TASK ITEM -
Return every entry exactly as it is written in the listing.

ENTRIES PROVIDED -
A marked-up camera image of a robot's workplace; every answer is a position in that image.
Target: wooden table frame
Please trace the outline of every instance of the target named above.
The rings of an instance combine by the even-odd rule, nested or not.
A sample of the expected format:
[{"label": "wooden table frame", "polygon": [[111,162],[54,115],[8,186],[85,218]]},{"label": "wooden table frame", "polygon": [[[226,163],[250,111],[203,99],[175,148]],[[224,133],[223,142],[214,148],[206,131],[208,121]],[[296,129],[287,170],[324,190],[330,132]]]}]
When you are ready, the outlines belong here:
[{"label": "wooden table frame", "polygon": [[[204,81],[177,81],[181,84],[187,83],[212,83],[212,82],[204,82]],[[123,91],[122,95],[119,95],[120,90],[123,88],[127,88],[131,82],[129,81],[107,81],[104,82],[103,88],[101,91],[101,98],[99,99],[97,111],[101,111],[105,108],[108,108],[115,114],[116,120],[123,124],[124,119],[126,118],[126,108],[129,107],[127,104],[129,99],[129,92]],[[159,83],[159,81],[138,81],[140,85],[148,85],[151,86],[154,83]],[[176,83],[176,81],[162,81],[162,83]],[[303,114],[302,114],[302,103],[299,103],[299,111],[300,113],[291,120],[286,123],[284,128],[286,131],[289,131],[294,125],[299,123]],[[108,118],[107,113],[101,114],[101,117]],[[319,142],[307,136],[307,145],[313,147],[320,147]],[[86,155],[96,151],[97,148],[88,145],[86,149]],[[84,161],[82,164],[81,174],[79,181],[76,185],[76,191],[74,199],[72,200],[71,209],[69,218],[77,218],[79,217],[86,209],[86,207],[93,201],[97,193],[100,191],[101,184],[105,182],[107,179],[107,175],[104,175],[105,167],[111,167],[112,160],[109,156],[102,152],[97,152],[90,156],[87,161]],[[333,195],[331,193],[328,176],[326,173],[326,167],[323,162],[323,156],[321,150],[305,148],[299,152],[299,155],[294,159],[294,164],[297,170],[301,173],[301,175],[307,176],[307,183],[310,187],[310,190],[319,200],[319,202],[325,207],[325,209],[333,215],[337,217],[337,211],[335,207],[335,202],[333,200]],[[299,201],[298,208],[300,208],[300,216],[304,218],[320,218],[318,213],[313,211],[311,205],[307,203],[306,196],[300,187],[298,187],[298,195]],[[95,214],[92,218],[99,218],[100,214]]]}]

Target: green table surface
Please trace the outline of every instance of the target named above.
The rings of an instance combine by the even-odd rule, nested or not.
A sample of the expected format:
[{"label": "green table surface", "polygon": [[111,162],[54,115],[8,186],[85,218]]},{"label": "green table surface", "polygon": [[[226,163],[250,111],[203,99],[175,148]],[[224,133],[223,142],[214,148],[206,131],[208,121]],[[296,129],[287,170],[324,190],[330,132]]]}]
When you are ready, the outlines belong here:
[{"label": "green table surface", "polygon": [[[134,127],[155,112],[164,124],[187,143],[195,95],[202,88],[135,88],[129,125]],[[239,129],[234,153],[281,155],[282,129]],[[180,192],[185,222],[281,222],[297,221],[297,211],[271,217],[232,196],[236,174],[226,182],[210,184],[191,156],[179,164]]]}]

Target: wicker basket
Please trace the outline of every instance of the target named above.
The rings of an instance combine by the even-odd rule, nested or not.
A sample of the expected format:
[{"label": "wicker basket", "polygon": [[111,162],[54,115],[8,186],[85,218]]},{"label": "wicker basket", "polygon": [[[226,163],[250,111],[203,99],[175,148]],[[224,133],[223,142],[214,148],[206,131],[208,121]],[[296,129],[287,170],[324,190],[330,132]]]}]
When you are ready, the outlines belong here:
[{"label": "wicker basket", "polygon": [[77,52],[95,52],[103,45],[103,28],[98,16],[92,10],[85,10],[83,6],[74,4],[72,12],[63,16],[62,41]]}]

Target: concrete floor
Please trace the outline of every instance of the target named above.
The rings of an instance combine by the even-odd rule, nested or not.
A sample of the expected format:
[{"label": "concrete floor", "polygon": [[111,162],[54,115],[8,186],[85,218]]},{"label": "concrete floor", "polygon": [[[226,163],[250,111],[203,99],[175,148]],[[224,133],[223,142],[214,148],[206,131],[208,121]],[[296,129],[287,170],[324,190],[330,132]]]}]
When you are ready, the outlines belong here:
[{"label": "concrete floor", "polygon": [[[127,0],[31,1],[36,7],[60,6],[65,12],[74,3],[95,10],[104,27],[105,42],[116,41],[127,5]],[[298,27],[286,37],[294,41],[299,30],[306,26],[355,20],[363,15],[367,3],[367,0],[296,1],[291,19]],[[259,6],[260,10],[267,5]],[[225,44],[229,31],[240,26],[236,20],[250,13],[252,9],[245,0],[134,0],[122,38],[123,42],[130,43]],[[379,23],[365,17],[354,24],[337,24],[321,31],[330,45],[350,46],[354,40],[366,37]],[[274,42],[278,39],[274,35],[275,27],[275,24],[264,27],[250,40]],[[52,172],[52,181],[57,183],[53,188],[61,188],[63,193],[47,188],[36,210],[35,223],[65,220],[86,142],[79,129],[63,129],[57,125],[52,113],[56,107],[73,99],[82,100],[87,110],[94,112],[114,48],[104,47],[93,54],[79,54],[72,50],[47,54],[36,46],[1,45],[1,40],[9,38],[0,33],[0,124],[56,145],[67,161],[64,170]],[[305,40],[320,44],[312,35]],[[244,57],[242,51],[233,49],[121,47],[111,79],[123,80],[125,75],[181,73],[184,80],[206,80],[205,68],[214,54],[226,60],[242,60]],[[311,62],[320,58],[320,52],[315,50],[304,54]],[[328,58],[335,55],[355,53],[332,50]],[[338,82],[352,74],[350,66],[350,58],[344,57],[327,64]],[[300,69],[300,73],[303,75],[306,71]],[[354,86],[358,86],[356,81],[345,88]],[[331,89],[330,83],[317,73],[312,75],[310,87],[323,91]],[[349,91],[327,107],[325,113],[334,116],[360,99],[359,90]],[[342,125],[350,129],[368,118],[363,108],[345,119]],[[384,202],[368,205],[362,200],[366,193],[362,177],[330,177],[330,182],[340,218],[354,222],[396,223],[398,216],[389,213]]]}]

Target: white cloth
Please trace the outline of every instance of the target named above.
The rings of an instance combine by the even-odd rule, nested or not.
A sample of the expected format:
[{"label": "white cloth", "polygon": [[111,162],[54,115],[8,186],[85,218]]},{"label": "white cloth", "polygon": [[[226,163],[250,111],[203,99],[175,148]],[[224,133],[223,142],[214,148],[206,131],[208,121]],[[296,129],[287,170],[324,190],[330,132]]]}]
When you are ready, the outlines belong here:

WRITTEN RESPONSE -
A marked-up camera image of a robot's workplace; every answer is a position in that image.
Target: wooden table frame
Please trace the outline of every instance of the target named above.
The rings of an instance combine by the even-odd rule, nested or not.
A sample of the expected format:
[{"label": "wooden table frame", "polygon": [[111,162],[54,115],[8,186],[85,218]]},{"label": "wooden table frame", "polygon": [[[226,163],[250,111],[203,99],[175,148]],[[224,133],[223,142],[214,148],[206,131],[208,121]],[[296,129],[287,170],[324,190],[330,132]]]}]
When you are ready, the outlines belong here:
[{"label": "wooden table frame", "polygon": [[[204,81],[177,81],[181,84],[187,83],[212,83],[212,82],[204,82]],[[123,91],[122,95],[119,95],[120,90],[123,88],[127,88],[131,82],[129,81],[107,81],[104,82],[103,88],[101,91],[101,98],[99,99],[97,111],[101,111],[105,108],[108,108],[115,114],[116,120],[123,124],[124,119],[126,118],[126,108],[129,107],[127,104],[129,99],[129,92]],[[159,83],[159,81],[138,81],[140,85],[148,85],[151,86],[154,83]],[[176,83],[176,81],[162,81],[162,83]],[[303,114],[302,114],[302,103],[299,103],[299,111],[300,113],[291,120],[286,123],[284,128],[286,131],[289,131],[294,125],[299,123]],[[108,118],[107,113],[101,114],[101,117]],[[319,142],[307,136],[307,145],[313,147],[320,147]],[[86,155],[96,151],[97,148],[88,145],[86,149]],[[84,161],[82,164],[81,174],[79,181],[76,185],[76,191],[74,199],[72,200],[71,209],[69,218],[77,218],[79,217],[86,209],[86,207],[93,201],[97,193],[100,191],[101,184],[105,182],[107,179],[107,175],[104,175],[105,167],[111,167],[112,160],[109,156],[102,152],[97,152],[90,156],[87,161]],[[333,195],[331,193],[328,176],[326,173],[326,167],[323,162],[323,156],[321,150],[305,148],[299,152],[299,155],[294,159],[294,164],[297,170],[301,173],[301,175],[307,176],[307,183],[310,187],[310,190],[319,200],[319,202],[325,207],[325,209],[333,215],[337,217],[337,211],[335,207],[335,202],[333,200]],[[299,201],[298,208],[300,208],[300,216],[304,218],[320,218],[318,213],[313,211],[311,205],[307,203],[306,196],[300,187],[298,187],[298,195]],[[95,214],[92,218],[99,218],[100,214]]]}]

Target: green table surface
Please trace the outline of every instance of the target named above.
The rings of an instance combine by the even-odd rule, nested or not.
A sample of the expected format:
[{"label": "green table surface", "polygon": [[111,162],[54,115],[8,186],[85,218]]},{"label": "green table surface", "polygon": [[[226,163],[250,111],[203,99],[175,148]],[[224,133],[223,142],[214,148],[206,131],[208,121]],[[296,129],[287,170],[324,190],[330,132]]]}]
When you are ready, the outlines belong here:
[{"label": "green table surface", "polygon": [[[134,127],[155,112],[164,124],[187,143],[195,95],[202,88],[135,88],[129,125]],[[239,129],[234,153],[281,155],[282,129]],[[180,192],[185,222],[281,222],[297,221],[297,211],[271,217],[232,196],[236,174],[226,182],[210,184],[191,156],[179,164]]]}]

Target: wicker basket
Please trace the outline of every instance of the target named above.
The rings of an instance combine by the even-odd rule, nested or not.
A sample of the expected format:
[{"label": "wicker basket", "polygon": [[111,162],[54,115],[8,186],[85,218]]},{"label": "wicker basket", "polygon": [[[226,163],[250,111],[203,99],[175,148]],[[224,133],[223,142],[214,148],[206,131],[208,121]],[[296,129],[287,170],[324,190],[330,132]]]}]
When you are ready, the outlines belong here:
[{"label": "wicker basket", "polygon": [[77,52],[95,52],[103,45],[103,28],[98,16],[92,10],[85,10],[83,6],[74,4],[72,12],[63,16],[62,41]]}]

Target: concrete floor
Please trace the outline of every instance of the target named above.
The rings of an instance combine by the even-odd rule, nested or not.
A sample of the expected format:
[{"label": "concrete floor", "polygon": [[111,162],[54,115],[8,186],[85,218]]},{"label": "concrete floor", "polygon": [[[226,163],[250,111],[203,99],[175,148]],[[224,133],[223,142],[214,148],[206,131],[208,121]],[[296,129],[287,170],[324,190],[330,132]]]}]
When you are ready, the outlines belong here:
[{"label": "concrete floor", "polygon": [[[127,0],[31,1],[36,7],[60,6],[65,12],[74,3],[95,10],[104,27],[105,42],[116,41],[127,5]],[[298,27],[286,37],[294,41],[299,30],[306,26],[355,20],[363,15],[367,3],[367,0],[296,1],[291,19]],[[259,6],[260,10],[267,5]],[[225,44],[229,31],[240,26],[236,20],[250,13],[252,9],[245,0],[134,0],[122,38],[123,42],[130,43]],[[379,23],[365,17],[354,24],[337,24],[321,31],[330,45],[350,46],[354,40],[366,37]],[[274,42],[278,39],[274,35],[275,27],[275,24],[264,27],[250,40]],[[52,172],[52,181],[57,183],[53,188],[61,188],[63,193],[47,188],[36,210],[35,223],[65,220],[86,142],[79,129],[63,129],[57,125],[52,113],[56,107],[73,99],[82,100],[87,110],[94,112],[114,48],[104,47],[93,54],[79,54],[72,50],[47,54],[36,46],[1,45],[1,40],[9,38],[0,33],[0,124],[56,145],[67,161],[64,170]],[[305,40],[320,44],[312,35]],[[244,57],[242,51],[233,49],[121,47],[111,79],[123,80],[125,75],[181,73],[184,80],[206,80],[205,68],[214,54],[226,60],[242,60]],[[311,62],[320,58],[320,52],[315,50],[304,54]],[[328,58],[335,55],[355,53],[332,50]],[[338,82],[352,74],[350,66],[350,58],[344,57],[327,64]],[[300,69],[300,73],[303,75],[306,71]],[[354,86],[358,86],[356,81],[345,88]],[[331,89],[330,83],[317,73],[312,75],[310,87],[323,91]],[[349,91],[327,107],[325,113],[334,116],[360,99],[359,90]],[[342,125],[350,129],[368,118],[363,108],[345,119]],[[384,202],[368,205],[362,200],[366,193],[362,177],[330,177],[330,182],[340,218],[354,222],[396,223],[398,216],[389,213]]]}]

Target: white cloth
Please trace the outline of every instance of the target named above.
The rings of an instance combine by the even-odd rule, nested or not.
A sample of the expected format:
[{"label": "white cloth", "polygon": [[111,162],[54,115],[8,186],[85,218]]},{"label": "white cloth", "polygon": [[[226,163],[250,111],[203,99],[175,148]],[[224,133],[223,142],[214,148],[206,131],[208,121]],[[296,129],[287,170],[324,190],[330,132]]]}]
When you are ready, the outlines belong here:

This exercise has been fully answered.